- What you have to do -
Your answer should repeat every line of the records below in which the word "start" appears.

- Data records -
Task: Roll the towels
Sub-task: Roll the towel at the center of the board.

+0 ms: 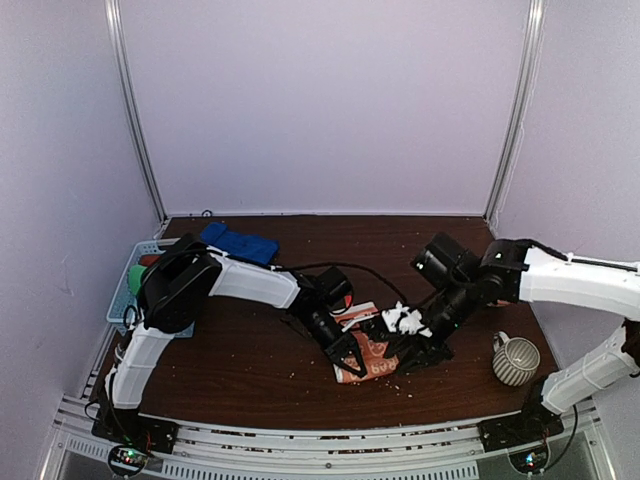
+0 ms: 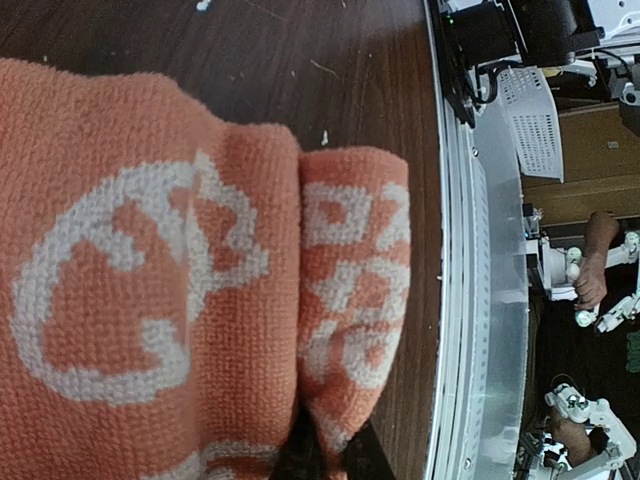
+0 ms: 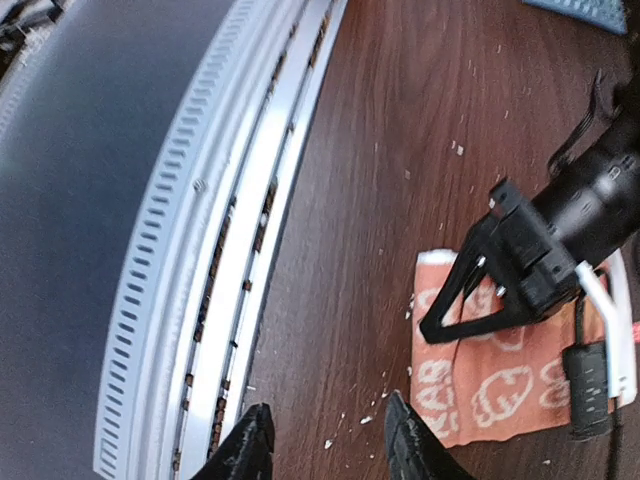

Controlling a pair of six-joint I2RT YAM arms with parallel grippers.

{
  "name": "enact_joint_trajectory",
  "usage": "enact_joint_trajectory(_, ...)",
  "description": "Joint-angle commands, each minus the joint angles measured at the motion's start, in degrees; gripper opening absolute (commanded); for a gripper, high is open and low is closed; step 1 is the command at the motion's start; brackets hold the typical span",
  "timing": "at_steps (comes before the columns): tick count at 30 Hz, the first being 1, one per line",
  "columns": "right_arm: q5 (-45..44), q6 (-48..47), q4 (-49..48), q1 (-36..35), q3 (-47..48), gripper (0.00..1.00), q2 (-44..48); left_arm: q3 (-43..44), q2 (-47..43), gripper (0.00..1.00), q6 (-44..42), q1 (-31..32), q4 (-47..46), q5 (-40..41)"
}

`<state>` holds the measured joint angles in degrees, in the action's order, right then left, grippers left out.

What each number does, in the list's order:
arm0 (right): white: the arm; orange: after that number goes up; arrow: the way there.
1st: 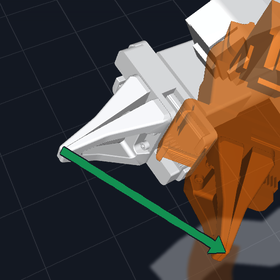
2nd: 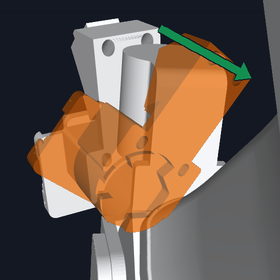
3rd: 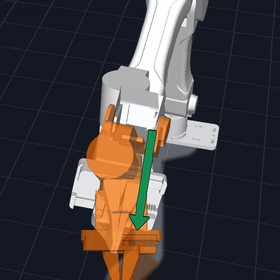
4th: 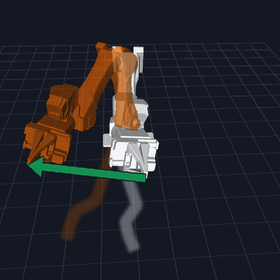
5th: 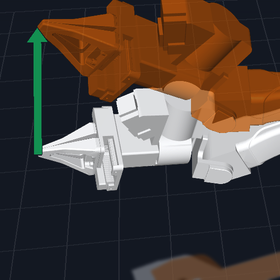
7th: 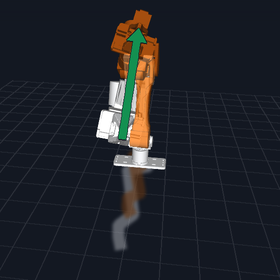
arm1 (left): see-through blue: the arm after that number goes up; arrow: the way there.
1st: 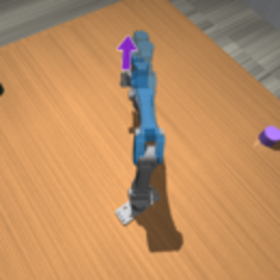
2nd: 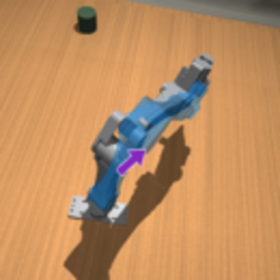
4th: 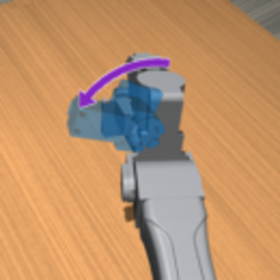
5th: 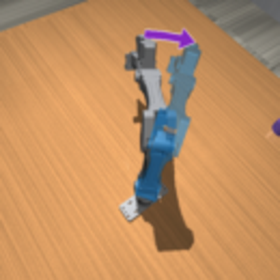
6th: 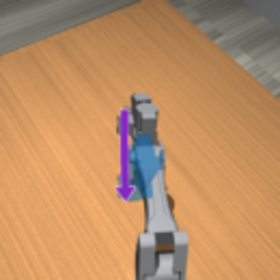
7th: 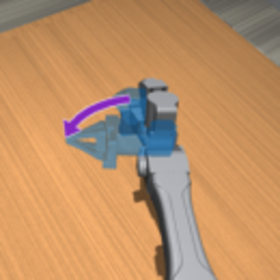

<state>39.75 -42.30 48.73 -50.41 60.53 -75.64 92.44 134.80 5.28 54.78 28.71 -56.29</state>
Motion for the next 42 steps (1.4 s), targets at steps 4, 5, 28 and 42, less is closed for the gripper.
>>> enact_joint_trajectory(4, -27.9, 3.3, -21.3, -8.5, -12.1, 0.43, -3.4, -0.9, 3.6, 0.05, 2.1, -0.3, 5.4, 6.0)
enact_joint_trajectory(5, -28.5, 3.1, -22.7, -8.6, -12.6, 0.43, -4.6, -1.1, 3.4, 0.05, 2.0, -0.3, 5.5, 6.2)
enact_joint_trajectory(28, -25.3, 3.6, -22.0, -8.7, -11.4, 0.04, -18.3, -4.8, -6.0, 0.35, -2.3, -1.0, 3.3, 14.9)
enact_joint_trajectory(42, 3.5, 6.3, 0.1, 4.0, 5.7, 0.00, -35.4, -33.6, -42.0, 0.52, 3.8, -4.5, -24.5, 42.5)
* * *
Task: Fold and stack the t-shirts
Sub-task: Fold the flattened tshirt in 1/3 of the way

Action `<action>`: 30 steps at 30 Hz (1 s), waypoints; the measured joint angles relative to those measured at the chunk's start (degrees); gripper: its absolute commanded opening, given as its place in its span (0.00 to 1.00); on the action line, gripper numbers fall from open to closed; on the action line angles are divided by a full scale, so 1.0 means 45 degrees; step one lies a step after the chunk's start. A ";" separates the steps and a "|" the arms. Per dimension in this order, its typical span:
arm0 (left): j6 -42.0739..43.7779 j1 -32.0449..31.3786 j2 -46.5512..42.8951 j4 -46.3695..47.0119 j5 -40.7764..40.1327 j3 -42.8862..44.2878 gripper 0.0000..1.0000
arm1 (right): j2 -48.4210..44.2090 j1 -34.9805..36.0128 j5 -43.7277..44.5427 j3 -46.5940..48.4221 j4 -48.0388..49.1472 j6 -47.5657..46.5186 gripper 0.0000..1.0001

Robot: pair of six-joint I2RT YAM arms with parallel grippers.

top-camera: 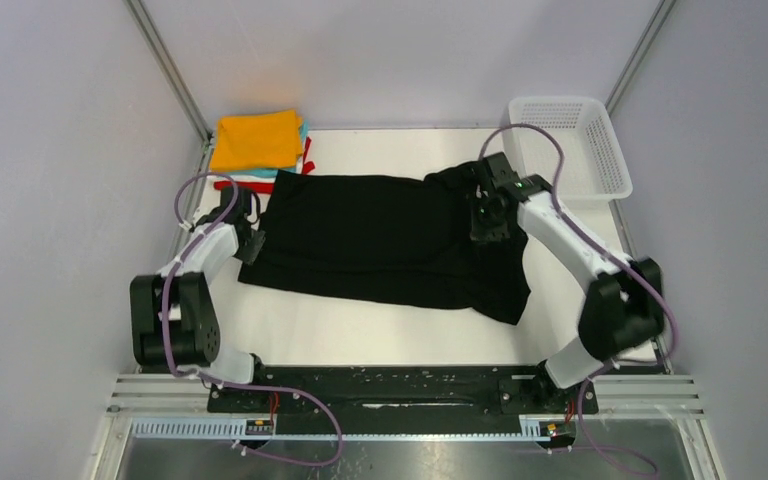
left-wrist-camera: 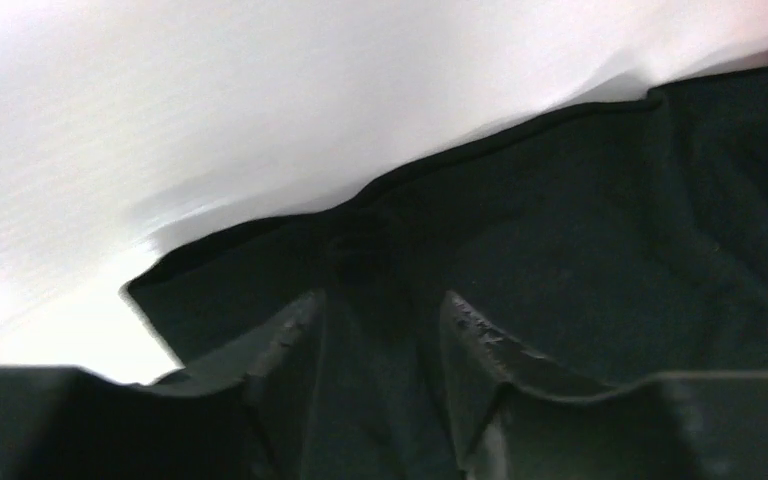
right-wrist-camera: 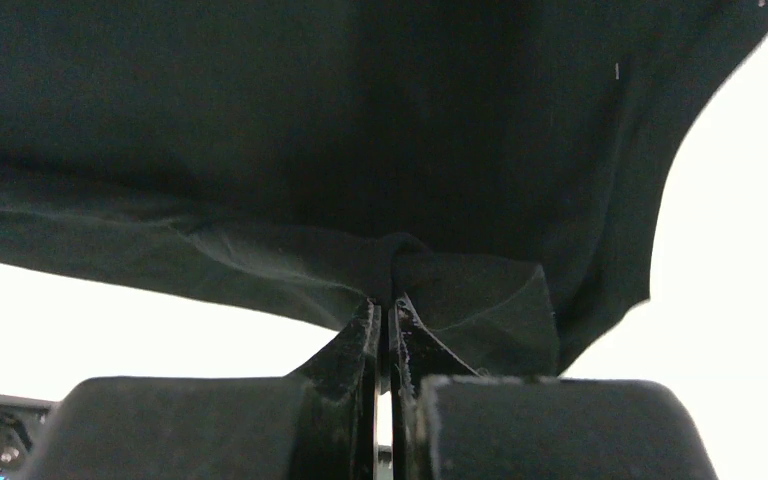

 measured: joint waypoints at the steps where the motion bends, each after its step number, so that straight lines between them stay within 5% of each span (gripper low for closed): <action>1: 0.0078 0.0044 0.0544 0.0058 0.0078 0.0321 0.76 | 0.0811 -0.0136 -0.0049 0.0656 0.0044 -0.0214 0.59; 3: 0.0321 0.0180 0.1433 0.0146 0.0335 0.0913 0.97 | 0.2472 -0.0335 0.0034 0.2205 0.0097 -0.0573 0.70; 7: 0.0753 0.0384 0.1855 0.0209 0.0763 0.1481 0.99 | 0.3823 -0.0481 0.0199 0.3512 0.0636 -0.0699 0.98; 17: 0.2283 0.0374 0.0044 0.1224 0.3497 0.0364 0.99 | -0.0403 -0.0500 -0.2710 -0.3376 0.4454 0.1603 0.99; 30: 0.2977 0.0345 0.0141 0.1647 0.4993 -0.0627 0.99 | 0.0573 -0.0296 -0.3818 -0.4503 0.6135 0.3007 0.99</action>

- Written response -
  "description": "Joint-angle commands, each minus the joint angles measured at the motion's start, in degrees; gripper opening absolute (commanded); for a gripper, high is open and low is closed; step 1 is the command at the motion's start; brackets hold the typical span",
Action `<action>`: 30 steps at 30 Hz (1 s), waypoints; the measured joint angles relative to those measured at the chunk's start (degrees); gripper: its absolute commanded opening, given as its place in its span (0.00 to 1.00); on the action line, gripper numbers fall from open to closed; on the action line angles are divided by a full scale, so 1.0 means 45 degrees; step one lies a step after the chunk's start. A ";" separates the steps and a "|" the arms. Per dimension in this order, its typical span:

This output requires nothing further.